Goal of the exercise: A faithful copy of the whole listing is the goal. Match it exactly.

Information shown:

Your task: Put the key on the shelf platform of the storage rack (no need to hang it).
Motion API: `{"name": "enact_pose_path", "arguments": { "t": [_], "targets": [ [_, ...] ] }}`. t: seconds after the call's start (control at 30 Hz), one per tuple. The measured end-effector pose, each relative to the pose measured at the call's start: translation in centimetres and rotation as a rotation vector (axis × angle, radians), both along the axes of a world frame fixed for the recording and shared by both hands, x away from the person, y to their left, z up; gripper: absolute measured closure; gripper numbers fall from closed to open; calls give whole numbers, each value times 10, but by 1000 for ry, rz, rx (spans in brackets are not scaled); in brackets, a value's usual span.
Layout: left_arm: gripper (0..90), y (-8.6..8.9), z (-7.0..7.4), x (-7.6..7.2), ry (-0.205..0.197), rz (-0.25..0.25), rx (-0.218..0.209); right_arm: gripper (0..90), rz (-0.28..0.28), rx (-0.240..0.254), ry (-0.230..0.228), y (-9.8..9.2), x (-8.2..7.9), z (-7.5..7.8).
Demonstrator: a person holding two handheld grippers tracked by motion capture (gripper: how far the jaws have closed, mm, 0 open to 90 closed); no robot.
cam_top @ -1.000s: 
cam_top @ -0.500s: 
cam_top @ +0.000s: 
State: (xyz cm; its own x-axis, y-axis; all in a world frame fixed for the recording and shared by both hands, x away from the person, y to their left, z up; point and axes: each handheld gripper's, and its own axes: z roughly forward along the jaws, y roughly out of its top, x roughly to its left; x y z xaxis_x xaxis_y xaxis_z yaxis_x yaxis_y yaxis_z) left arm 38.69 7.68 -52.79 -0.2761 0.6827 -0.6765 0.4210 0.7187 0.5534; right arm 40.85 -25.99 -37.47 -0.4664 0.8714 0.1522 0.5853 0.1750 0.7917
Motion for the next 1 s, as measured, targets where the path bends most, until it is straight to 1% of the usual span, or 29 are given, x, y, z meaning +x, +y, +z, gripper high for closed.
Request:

Your solution:
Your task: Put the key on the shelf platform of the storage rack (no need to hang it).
Motion API: `{"name": "enact_pose_path", "arguments": { "t": [_], "targets": [ [_, ...] ] }}`. t: seconds after the call's start (control at 30 Hz), one per tuple. The measured end-effector pose, each relative to the pose measured at the call's start: translation in centimetres and rotation as a rotation vector (axis × angle, radians), both along the axes of a world frame fixed for the recording and shared by both hands, x away from the person, y to their left, z up; gripper: absolute measured closure; gripper numbers fall from closed to open; calls give whole numbers, each value times 10, but by 1000 for ry, rz, rx (spans in brackets are not scaled); in brackets, a value's usual span.
Layout: left_arm: gripper (0..90), y (-8.6..8.9), z (-7.0..7.4), x (-7.6..7.2), ry (-0.205..0.197), rz (-0.25..0.25), rx (-0.218..0.209); right_arm: gripper (0..90), rz (-0.28..0.28), rx (-0.240..0.254), ry (-0.230..0.228), y (-9.8..9.2), x (-8.2..7.9), z (-7.5..7.8).
Demonstrator: a person holding two handheld grippers tracked by motion capture (gripper: how far the jaws have closed, mm, 0 open to 90 closed); no robot.
cam_top @ -1.000s: 
cam_top @ -0.500s: 
cam_top @ +0.000s: 
State: (xyz cm; its own x-axis, y-axis; all in a world frame fixed for the recording and shared by both hands, x away from the person, y to their left, z up; point and axes: each handheld gripper's, and its own axes: z roughly forward along the jaws, y roughly out of its top, x roughly to its left; x y z xaxis_x xaxis_y xaxis_z yaxis_x yaxis_y yaxis_z) left arm 38.69 7.68 -52.79 -0.2761 0.6827 -0.6765 0.4210 0.7187 0.5534; right arm 40.85 -25.99 -37.47 -0.4664 0.8714 0.1522 0.5853 0.1750 0.7917
Motion for the next 1 s, as measured, targets where the path bends most, until it is straight to 1% of the usual span, or 29 are given, x, y, z meaning +x, +y, +z, gripper high for closed.
Request:

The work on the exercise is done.